I also realized that I could use some of those skills about talking about death with my own family and with my own life.  So that’s what I did. 

I sat my mom down.  It’s not a great conversation starter.  “Please, Mom.  I wanna talk to you about dying.”  But she was patient and she sat with me.  I told her what I want to happen after I die.  I’m just going to give you the whole spiel for the record. 

I want all of my organs donated for everything, if possible.  Also, any kind of scientific research you want to do on me is great.  I don't want a coffin anywhere near a memorial because those are only designed to make you sad.  I want an eco-burial, so put me in a Mushroom Death Suit and let me feed the planet.  I want a giant photo of my face, like huge.  And I also want more than one person to be wailing inconsolably, and hopefully banging something hard.  Just like, “Why?  So young!”  Actually, none of those are jokes. 

So strangely enough, talking to my family about things that I want, even though it was uncomfortable, it was just an amazing way of sharing.  I study the universe to understand it, but, partly, I got to understand my family and my loved ones by talking to them about my own death, which I thought was kind of beautiful. 

It also made me think about things that I want in the world and things I want to do in the world.  So I, as a good scientist, I made a list.  I want to learn.  I really love the way it challenges me and makes me think in different ways.  I want to travel both physically - I like to go to new places - but also mentally, through books and films and art.  I want to be taken to a new place in my brain. 

I want to love and I want to be able to be loved back.  I want my heart broken, because there's no more visceral way to be alive than to have your heart emotionally ripped out of your chest.  That happened recently. 

I also want to be able to enrich the lives of other people.  I want to enable people to be excited about the universe and go and study it, go and learn and read about our planet and the universe in general. 

Then I realized I had done almost all of those things.  Now, I’m not going to say that the rest of my life is boring, but I’m pretty sure it will contain some mixture of those things plus a really good cocktail and a couple of great cries. 

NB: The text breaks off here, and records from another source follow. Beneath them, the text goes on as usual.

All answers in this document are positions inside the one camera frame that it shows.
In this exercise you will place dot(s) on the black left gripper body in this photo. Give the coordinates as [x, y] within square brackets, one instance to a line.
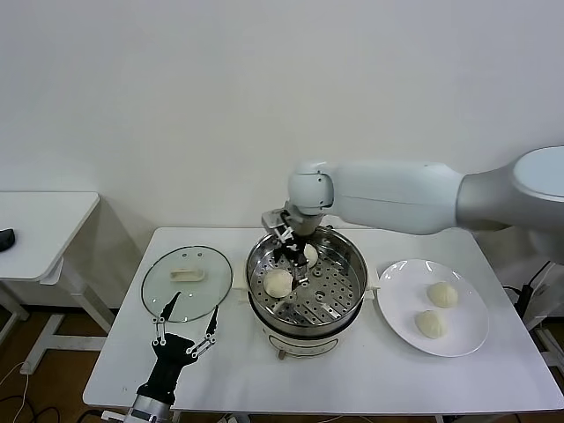
[172, 357]

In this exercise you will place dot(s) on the stainless steel steamer pot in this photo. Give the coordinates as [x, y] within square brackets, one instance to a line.
[339, 299]

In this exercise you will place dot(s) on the white steamed baozi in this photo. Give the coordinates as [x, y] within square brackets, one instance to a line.
[442, 294]
[312, 255]
[431, 325]
[277, 284]

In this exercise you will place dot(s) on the round glass pot lid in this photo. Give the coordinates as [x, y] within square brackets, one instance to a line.
[207, 286]

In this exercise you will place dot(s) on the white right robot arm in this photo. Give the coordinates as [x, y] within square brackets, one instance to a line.
[396, 194]

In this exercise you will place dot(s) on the white table frame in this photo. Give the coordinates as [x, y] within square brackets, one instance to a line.
[544, 304]

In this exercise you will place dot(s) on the small black device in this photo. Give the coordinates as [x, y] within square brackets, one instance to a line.
[6, 240]

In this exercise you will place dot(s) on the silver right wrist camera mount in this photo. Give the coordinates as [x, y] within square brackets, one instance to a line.
[275, 222]

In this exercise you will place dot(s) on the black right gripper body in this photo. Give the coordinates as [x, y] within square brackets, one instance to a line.
[299, 252]

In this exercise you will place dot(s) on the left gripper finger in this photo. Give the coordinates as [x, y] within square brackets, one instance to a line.
[171, 307]
[214, 324]

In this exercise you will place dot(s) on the white oval plate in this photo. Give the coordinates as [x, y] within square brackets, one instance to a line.
[396, 299]

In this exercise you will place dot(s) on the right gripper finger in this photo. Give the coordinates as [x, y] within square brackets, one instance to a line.
[287, 235]
[302, 273]

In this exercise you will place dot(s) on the white side table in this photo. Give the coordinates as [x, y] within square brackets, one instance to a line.
[39, 229]

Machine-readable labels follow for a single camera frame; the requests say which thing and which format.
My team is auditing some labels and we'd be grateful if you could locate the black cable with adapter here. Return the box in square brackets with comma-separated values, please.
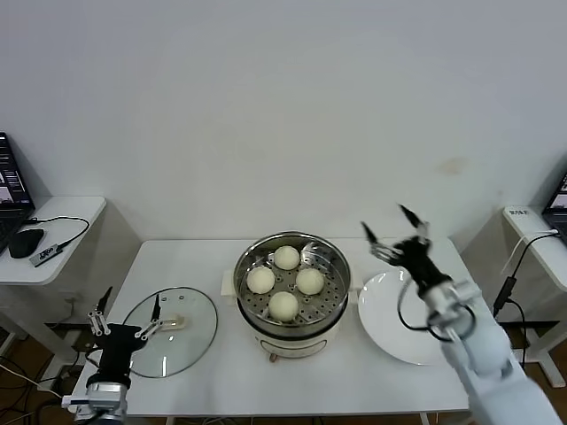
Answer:
[493, 233, 555, 368]

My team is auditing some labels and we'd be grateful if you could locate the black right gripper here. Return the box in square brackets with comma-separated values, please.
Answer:
[361, 202, 453, 293]

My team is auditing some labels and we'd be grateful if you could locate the black computer mouse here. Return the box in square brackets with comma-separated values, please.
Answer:
[8, 228, 44, 259]

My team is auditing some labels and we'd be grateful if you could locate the thin black usb cable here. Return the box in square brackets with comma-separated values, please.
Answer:
[24, 215, 92, 249]

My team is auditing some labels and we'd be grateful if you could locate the stainless steel steamer basket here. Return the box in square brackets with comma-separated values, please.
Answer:
[234, 230, 353, 334]

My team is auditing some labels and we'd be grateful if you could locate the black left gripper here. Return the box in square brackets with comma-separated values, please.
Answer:
[86, 285, 167, 385]

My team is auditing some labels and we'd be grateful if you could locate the white cable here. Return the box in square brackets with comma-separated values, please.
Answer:
[501, 228, 560, 278]

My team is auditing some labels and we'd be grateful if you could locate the round glass pot lid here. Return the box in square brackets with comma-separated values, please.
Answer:
[119, 286, 221, 378]

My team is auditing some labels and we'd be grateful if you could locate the white electric cooker pot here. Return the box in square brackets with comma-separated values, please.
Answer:
[220, 264, 365, 363]

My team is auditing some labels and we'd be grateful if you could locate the white steamed baozi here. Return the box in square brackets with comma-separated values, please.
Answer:
[246, 267, 276, 294]
[268, 291, 299, 322]
[273, 245, 301, 270]
[295, 268, 325, 296]

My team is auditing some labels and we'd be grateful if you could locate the white round plate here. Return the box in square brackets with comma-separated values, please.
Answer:
[357, 270, 448, 367]

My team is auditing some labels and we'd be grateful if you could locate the black open laptop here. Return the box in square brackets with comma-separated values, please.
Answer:
[541, 172, 567, 247]
[0, 131, 36, 256]

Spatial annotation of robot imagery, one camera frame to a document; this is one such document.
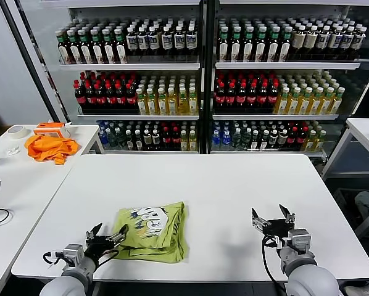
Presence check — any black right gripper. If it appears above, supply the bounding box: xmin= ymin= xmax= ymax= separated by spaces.
xmin=251 ymin=203 xmax=297 ymax=241

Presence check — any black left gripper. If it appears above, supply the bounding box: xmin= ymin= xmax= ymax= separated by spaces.
xmin=85 ymin=222 xmax=130 ymax=259

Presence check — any green printed T-shirt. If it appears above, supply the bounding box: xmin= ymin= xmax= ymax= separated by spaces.
xmin=112 ymin=201 xmax=190 ymax=263

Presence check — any black plastic crate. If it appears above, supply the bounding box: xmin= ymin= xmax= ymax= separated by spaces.
xmin=332 ymin=187 xmax=358 ymax=213

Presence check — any crumpled orange cloth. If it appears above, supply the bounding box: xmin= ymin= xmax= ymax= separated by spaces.
xmin=23 ymin=134 xmax=81 ymax=167

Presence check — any white side table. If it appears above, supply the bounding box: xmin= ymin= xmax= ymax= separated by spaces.
xmin=0 ymin=123 xmax=106 ymax=170
xmin=321 ymin=117 xmax=369 ymax=181

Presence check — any orange and white box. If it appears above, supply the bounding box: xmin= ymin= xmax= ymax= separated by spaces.
xmin=33 ymin=121 xmax=72 ymax=139

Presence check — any red cap cola bottle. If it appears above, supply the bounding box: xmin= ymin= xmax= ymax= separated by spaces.
xmin=125 ymin=80 xmax=138 ymax=113
xmin=95 ymin=80 xmax=107 ymax=113
xmin=267 ymin=81 xmax=280 ymax=113
xmin=115 ymin=80 xmax=127 ymax=113
xmin=106 ymin=80 xmax=117 ymax=113
xmin=215 ymin=81 xmax=226 ymax=113
xmin=257 ymin=81 xmax=269 ymax=113
xmin=85 ymin=80 xmax=96 ymax=113
xmin=246 ymin=81 xmax=258 ymax=113
xmin=235 ymin=81 xmax=247 ymax=113
xmin=73 ymin=80 xmax=86 ymax=113
xmin=225 ymin=81 xmax=237 ymax=113

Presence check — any masking tape roll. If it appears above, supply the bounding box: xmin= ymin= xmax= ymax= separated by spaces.
xmin=6 ymin=124 xmax=31 ymax=141

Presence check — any drink display cabinet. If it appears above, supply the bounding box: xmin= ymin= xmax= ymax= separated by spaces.
xmin=207 ymin=0 xmax=369 ymax=158
xmin=38 ymin=0 xmax=209 ymax=155

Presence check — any green cap brown drink bottle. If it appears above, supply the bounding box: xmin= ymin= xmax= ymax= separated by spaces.
xmin=78 ymin=29 xmax=91 ymax=65
xmin=113 ymin=28 xmax=126 ymax=64
xmin=243 ymin=26 xmax=255 ymax=62
xmin=218 ymin=26 xmax=230 ymax=62
xmin=89 ymin=29 xmax=102 ymax=65
xmin=230 ymin=26 xmax=243 ymax=62
xmin=66 ymin=29 xmax=80 ymax=65
xmin=254 ymin=26 xmax=267 ymax=62
xmin=101 ymin=28 xmax=114 ymax=65
xmin=267 ymin=26 xmax=280 ymax=62
xmin=55 ymin=30 xmax=68 ymax=65
xmin=278 ymin=26 xmax=292 ymax=62

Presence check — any beige label dark drink bottle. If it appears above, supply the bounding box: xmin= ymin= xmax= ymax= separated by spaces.
xmin=304 ymin=25 xmax=318 ymax=56
xmin=291 ymin=25 xmax=306 ymax=56

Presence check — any blue label dark drink bottle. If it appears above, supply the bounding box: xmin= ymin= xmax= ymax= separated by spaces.
xmin=160 ymin=26 xmax=173 ymax=56
xmin=327 ymin=25 xmax=343 ymax=58
xmin=148 ymin=26 xmax=161 ymax=56
xmin=184 ymin=25 xmax=197 ymax=56
xmin=125 ymin=27 xmax=138 ymax=56
xmin=173 ymin=26 xmax=185 ymax=56
xmin=315 ymin=25 xmax=331 ymax=58
xmin=350 ymin=26 xmax=367 ymax=59
xmin=137 ymin=27 xmax=149 ymax=56
xmin=339 ymin=26 xmax=355 ymax=59

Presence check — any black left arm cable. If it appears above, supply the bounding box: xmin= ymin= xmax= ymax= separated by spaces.
xmin=97 ymin=249 xmax=121 ymax=266

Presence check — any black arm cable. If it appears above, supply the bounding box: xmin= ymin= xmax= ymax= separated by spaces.
xmin=97 ymin=249 xmax=121 ymax=266
xmin=261 ymin=235 xmax=289 ymax=284

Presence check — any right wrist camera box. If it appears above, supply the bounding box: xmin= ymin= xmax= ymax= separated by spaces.
xmin=287 ymin=228 xmax=312 ymax=253

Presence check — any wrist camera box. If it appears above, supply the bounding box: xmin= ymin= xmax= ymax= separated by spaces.
xmin=287 ymin=228 xmax=312 ymax=253
xmin=62 ymin=243 xmax=86 ymax=263

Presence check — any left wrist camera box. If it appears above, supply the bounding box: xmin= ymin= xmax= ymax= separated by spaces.
xmin=62 ymin=243 xmax=86 ymax=263

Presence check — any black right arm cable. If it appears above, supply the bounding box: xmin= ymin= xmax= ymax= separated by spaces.
xmin=261 ymin=235 xmax=289 ymax=284

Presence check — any black cabinet door frame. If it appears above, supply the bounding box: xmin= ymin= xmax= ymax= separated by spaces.
xmin=0 ymin=0 xmax=68 ymax=124

So I suddenly realized I don’t have to have regret, but it also made me think very carefully about possible limitations to my life.  It’s very important for me to be able to laugh and communicate with those around me.  And if I have the thought of a life that doesn’t contain those, I realize I want to optimize my life for those things and not just optimize my life for being alive. 

My family now knows that if I’m in an accident and I need to be resuscitated, if those things are not possible I don’t want that. 

My mom cried a bunch when she read all of this, but, to me, it’s very comforting to know that these people know this about me.  And why is that bad?  If we choose to look at physics with this very pragmatic objective understanding, we face the complicated calculations about the minutia of the universe, why does talking about how much pain you can tolerate or what you want your final days to be make the present any worse?  Surely it’s the opposite.  It gives us that rational insurance for a time when we are probably going to be our most afraid and alone. 

I feel really, really blessed as a cosmologist to be able to ask these incredible questions and I do it for mostly selfish reasons.  I just want to understand the universe.  But I also do it because I connect to the universe that way, just like talking about the end of my life helps me connect with those around me.

The universe is really huge but the enormity of the universe doesn’t make me feel smaller, it just makes me feel lucky that I get to learn about it and share it with you, to live, to laugh, and to love.  Maybe that’s the point.  Thank you.